Área pública era ocupada por cerca de 30 famílias que reivindicam a inclusão em programa habitacional do governo
Reintegração de posse em área localizada no Estrela da Vitória foi tranquila, mas invasores cobram apoio da Prefeitura, principalmente quanto à liberação de residências pelo “Minha Casa Minha Vida”. A ação foi realizada na manhã de quarta-feira e todas as famílias que viviam no local foram comunicadas previamente para que procurassem outro abrigo. Para evitar atritos, algumas ruas próximas à área foram interditadas e os agentes da Guarda Municipal e da Polícia Militar garantiram a segurança.
A área, que pertence ao poder público, foi invadida há um ano e durante esse tempo o número de famílias foi aumentando. Segundo levantamento feito pela Cohagra durante a desocupação, quase 30 famílias viviam no local.
Everton Antônio Rodrigues da Silva, que é ajudante de eletricista, está entre os invasores e, segundo ele, não tem onde morar, já fez inscrição na Cohagra e espera pela liberação de uma casa há muito tempo. “Estamos vivendo uma situação complicada, várias famílias estão na rua, com muitos filhos, sem teto. Não tivemos tempo nem mesmo de procurar uma casa para alugar, o prazo para sairmos foi de apenas cinco dias”, explica.

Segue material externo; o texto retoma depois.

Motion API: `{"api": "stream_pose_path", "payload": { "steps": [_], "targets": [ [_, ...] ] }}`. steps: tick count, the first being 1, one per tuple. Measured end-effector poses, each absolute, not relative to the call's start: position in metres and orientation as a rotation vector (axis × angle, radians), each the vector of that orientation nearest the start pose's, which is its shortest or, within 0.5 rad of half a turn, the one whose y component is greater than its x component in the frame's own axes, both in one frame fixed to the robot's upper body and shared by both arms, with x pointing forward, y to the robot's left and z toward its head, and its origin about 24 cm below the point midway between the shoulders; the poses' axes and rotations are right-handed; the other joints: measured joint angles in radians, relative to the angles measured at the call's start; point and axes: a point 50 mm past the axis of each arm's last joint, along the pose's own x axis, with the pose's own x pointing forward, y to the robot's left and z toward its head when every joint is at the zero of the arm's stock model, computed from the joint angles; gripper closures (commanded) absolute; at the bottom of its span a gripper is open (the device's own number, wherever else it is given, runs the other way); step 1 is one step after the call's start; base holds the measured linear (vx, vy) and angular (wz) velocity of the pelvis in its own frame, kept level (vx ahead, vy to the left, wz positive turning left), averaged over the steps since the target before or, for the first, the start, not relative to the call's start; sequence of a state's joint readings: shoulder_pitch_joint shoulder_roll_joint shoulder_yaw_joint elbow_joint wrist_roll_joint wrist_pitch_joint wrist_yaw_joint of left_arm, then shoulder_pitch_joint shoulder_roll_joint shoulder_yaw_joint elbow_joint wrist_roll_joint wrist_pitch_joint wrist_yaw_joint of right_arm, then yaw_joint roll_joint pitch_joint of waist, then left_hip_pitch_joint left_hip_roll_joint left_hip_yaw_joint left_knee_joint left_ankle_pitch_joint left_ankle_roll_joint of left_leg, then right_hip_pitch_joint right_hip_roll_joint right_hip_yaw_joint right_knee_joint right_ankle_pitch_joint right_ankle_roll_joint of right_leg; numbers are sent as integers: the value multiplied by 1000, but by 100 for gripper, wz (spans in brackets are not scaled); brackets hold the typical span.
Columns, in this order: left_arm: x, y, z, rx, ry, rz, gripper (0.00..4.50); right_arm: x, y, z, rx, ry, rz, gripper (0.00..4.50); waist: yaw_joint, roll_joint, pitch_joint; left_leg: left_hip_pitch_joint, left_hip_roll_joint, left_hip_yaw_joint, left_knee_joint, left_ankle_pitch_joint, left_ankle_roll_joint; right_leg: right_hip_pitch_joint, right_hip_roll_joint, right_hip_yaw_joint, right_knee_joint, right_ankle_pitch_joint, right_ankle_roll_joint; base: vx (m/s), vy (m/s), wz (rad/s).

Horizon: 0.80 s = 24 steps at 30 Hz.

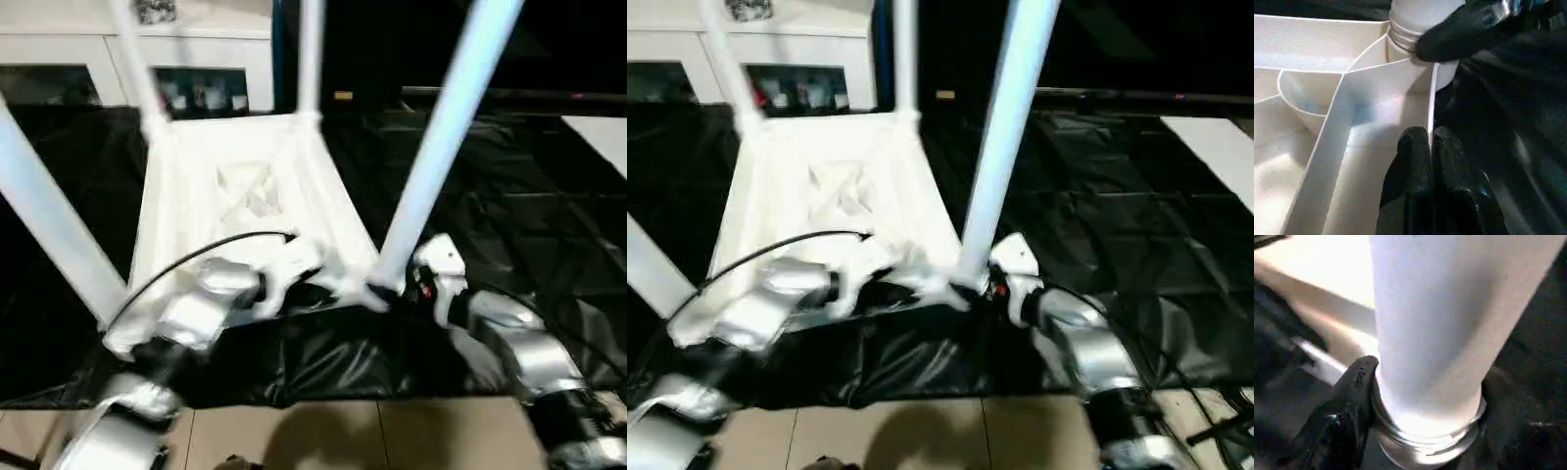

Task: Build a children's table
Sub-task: Rotate leg to tighten

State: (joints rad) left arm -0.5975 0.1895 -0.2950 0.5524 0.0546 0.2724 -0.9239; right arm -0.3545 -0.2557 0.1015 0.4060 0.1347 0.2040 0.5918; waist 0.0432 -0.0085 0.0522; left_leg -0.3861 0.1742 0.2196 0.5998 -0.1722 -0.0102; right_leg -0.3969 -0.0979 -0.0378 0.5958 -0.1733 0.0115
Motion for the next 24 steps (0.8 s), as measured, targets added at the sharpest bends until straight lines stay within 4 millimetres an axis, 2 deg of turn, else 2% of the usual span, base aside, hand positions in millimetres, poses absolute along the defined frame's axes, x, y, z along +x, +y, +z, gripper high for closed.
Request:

Por outro lado, o diretor social da Cohagra, José Ferreira dos Santos, acompanhou todo o processo e coletou o nome, telefone e CPF de pelo menos um membro de cada família, para que mais tarde procurem a autarquia para efetivar a inscrição em busca de uma residência. Mas ele afirma que no momento não há unidade do “Minha Casa Minha Vida” pronta para abrigar estas famílias. A previsão de entrega é somente para novembro.
O procurador-geral do município, Paulo Salge, explica que a Prefeitura, ao reivindicar a área que pertence ao poder público, está apenas cumprindo a obrigação de preservar os imóveis públicos.